In order to prepare teachers to integrate ICTs in their future classrooms pre-service teacher programs have mandated the inclusion of ICTs and designed specific ICT focused courses. However, the inclusion of ICT courses in pre-service teacher education programs has not always fulfilled the promise that pre-service teachers will be equipped to affectively integrate ICTs. Studies have shown that there has been a tendency to focus on developing pre-service teacher’s technological skills more than the pedagogical uses of ICTs (Jaipal & Figg, 2010; Lim, Chai, & Churchill, 2011). Bower, Highfield, Furney, and Mowbray (2013) suggested that “consideration of learning design and design thinking offers unique possibilities for technology integration, to enable pre-service teachers to move beyond being technological consumers to being creative and effective designers with technology” (p. 40). With the exponential increase in the use of ICTs in children’s personal lives the need for pre-service teachers and teachers to feel confident about integrating ICTs is ever more pressing.

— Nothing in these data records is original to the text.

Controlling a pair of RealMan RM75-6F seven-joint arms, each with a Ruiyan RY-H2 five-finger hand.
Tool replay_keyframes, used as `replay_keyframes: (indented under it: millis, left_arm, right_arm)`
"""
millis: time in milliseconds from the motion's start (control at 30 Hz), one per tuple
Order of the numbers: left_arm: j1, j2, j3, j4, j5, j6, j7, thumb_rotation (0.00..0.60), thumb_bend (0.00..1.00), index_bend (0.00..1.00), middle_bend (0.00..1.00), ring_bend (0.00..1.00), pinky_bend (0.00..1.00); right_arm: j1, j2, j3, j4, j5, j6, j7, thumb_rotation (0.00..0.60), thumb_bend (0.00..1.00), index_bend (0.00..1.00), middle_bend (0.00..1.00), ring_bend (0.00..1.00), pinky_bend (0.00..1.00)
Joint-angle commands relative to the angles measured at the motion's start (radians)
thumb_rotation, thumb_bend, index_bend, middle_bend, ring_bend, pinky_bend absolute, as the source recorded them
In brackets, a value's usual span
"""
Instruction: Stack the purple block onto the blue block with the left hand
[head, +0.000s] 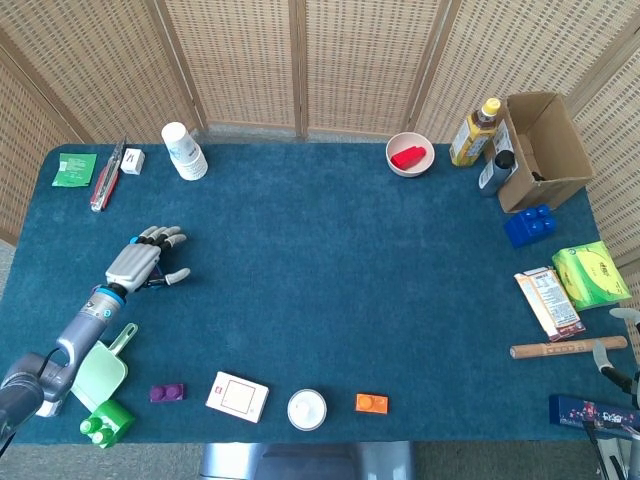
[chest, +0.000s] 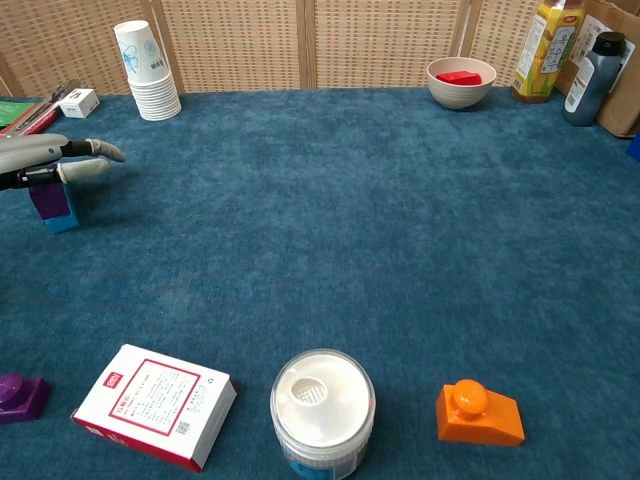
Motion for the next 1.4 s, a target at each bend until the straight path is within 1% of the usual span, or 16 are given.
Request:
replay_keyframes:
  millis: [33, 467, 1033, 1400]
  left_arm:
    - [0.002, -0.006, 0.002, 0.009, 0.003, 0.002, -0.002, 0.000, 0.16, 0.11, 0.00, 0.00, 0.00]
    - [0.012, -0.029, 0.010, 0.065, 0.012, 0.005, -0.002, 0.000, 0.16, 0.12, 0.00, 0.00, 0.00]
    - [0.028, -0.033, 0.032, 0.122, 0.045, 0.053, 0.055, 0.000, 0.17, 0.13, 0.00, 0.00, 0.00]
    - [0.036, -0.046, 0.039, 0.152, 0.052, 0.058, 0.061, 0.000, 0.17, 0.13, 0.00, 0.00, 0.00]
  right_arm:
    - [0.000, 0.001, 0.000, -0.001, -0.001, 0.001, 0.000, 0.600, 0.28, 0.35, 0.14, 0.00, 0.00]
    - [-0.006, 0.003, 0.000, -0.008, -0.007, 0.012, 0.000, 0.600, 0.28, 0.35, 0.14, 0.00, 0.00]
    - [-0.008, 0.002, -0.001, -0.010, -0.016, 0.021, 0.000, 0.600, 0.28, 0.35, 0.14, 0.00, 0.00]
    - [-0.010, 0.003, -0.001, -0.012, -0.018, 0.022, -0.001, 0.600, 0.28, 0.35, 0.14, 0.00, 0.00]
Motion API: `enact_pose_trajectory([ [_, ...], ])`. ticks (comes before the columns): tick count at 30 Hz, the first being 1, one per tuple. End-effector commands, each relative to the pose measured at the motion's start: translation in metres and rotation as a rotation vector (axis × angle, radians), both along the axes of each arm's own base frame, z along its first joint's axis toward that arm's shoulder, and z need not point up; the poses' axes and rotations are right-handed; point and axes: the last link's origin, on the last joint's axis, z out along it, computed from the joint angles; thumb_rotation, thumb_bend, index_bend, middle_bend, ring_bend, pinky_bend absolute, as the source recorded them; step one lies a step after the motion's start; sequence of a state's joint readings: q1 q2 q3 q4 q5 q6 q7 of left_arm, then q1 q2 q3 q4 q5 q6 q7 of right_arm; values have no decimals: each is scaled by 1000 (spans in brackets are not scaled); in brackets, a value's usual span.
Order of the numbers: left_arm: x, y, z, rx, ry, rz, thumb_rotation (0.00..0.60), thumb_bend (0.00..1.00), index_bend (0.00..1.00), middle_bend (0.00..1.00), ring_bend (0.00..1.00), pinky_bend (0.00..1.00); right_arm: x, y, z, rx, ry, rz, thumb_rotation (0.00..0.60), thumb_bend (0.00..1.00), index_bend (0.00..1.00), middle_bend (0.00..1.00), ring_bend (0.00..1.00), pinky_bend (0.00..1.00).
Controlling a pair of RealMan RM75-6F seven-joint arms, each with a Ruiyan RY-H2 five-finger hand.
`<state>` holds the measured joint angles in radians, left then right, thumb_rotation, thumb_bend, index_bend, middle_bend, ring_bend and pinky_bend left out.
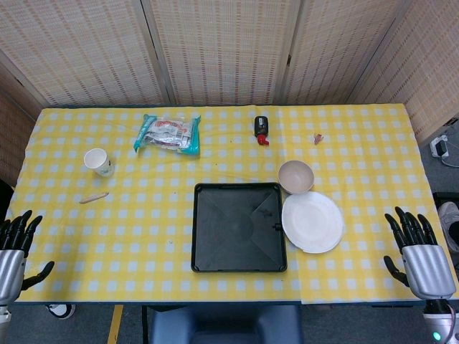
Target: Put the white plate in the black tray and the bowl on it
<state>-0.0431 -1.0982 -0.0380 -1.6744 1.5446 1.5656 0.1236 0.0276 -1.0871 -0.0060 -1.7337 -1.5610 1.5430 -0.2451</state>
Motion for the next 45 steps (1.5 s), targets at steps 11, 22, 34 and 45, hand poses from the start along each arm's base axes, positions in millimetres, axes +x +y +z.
enact_pose_trajectory([
  [11,2,3,1,1,-22,-13,600,263,0,0,0,8,-20,-12,-29,132,63,84,600,361,70,0,0,0],
  [22,0,-1,8,7,-31,1,600,264,0,0,0,8,-48,-36,-93,252,94,168,600,362,340,0,0,0],
  [34,-4,1,6,2,-19,24,600,260,0,0,0,8,-42,-58,-138,245,52,184,600,361,376,0,0,0],
  [45,-5,3,8,19,-9,28,600,260,0,0,0,0,-40,-76,-153,244,66,170,600,362,394,0,0,0],
])
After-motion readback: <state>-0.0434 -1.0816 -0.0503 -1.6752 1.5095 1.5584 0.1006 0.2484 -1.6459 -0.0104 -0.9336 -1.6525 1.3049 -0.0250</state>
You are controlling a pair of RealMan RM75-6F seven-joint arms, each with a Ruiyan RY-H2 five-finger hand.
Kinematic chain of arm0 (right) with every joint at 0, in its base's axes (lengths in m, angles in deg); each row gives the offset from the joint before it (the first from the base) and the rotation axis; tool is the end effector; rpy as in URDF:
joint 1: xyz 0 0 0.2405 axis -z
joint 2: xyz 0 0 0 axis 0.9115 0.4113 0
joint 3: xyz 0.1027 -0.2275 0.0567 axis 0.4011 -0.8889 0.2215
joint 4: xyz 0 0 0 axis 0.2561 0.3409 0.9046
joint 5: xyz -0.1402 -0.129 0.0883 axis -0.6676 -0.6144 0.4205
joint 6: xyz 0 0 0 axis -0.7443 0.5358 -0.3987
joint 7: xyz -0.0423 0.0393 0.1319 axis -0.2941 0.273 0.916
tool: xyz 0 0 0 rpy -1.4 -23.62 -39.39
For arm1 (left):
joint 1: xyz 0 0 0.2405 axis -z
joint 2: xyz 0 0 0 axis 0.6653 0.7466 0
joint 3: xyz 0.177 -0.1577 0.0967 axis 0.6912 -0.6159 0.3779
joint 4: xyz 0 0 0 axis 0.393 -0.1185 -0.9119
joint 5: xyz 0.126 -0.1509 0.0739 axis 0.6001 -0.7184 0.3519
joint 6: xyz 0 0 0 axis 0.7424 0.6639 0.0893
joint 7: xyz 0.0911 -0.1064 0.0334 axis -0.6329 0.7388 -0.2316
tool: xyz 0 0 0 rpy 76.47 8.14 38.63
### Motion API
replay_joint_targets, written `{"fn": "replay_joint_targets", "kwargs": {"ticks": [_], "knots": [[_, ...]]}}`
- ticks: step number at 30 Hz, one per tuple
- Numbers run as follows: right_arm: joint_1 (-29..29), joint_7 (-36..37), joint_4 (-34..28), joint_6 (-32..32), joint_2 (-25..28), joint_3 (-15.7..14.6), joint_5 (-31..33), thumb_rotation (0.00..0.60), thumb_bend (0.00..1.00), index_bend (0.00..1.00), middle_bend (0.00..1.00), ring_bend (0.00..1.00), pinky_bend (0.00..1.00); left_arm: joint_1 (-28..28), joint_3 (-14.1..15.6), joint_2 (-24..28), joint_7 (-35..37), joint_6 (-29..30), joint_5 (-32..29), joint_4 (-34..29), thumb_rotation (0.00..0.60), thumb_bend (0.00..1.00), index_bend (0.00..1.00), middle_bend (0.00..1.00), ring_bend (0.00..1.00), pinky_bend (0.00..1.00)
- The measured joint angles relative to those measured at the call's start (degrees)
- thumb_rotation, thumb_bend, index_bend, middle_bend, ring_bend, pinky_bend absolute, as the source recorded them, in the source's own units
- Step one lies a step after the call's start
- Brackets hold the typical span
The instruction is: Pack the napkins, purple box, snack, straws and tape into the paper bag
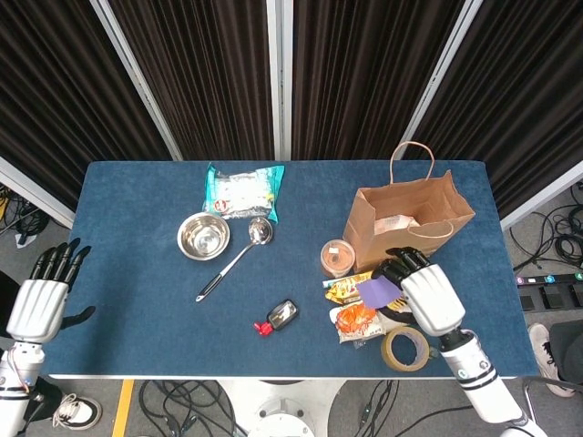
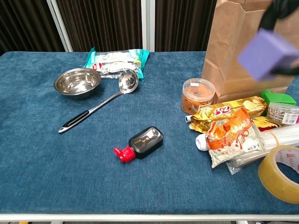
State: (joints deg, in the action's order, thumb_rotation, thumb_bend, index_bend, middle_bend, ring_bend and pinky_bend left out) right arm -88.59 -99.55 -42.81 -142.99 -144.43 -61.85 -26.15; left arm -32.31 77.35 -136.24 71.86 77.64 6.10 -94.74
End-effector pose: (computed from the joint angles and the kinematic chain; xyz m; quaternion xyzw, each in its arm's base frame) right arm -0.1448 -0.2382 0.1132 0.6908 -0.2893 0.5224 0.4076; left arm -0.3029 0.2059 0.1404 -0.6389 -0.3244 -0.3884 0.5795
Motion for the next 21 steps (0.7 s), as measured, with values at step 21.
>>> {"fn": "replay_joint_targets", "kwargs": {"ticks": [21], "knots": [[-7.6,-15.3,11.6,-10.6,-6.1,21.5,11.5,0.6,0.18,0.55,0.48,0.24,0.26,0.3,0.1,0.1,-0.3,-0.5,0.2,-0.1,0.6,0.13,0.06,0.0,0.0,0.11]]}}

One of the ICTs that children are using outside of the classroom are Virtual Worlds (VWs). There are currently 2.356 billion registered VW user accounts with over 200 VWs used for education, gaming, socialising, medical, entertainment and creative pursuits. Ten to fifteen year olds are the highest growing sector of VW users with 225 million Club Penguin accounts and 313 million in Poptropica (KZero, 2014).

Pre-service teacher education is a sector of higher education that is beginning to introduce VWs as a computer mediated environment in which to explore discipline content and pedagogy. The unique position of the pre-service teacher program when integrating VWs is that the students are learning about an ICT that they will use in a classroom with school age children as well as using the ICT to enhance their personal study of particular discipline content. The pre-service teacher is well placed to inform the research that is focusing on new ways to teach in VWs through the development of their own VW teaching and learning resources. Other disciplines that are using VWs such as architecture, medicine, midwifery or psychology are more likely to be using the VW to deliver new ways to explore complex discipline based concepts, with students not required to think about VW pedagogy or to use a VW in their future professional practice.

As with most new technologies when they are first introduced in education the main concern of both the student and the teacher is mastering the skill of the ICT and not necessarily about how to use it effectively to create learning tasks that are well designed or that extend what is already being taught. Dalgarno and Lee (2010) suggest “well-designed 3-D Virtual Learning Environments can enable learning tasks that are not possible or not as effective in 2-D environments” (p. 16). For pre-service teachers both the mastery of the ICT and the ability to create new learning experiences with the ICT are fundamental to how engaged their students will be in their future classrooms.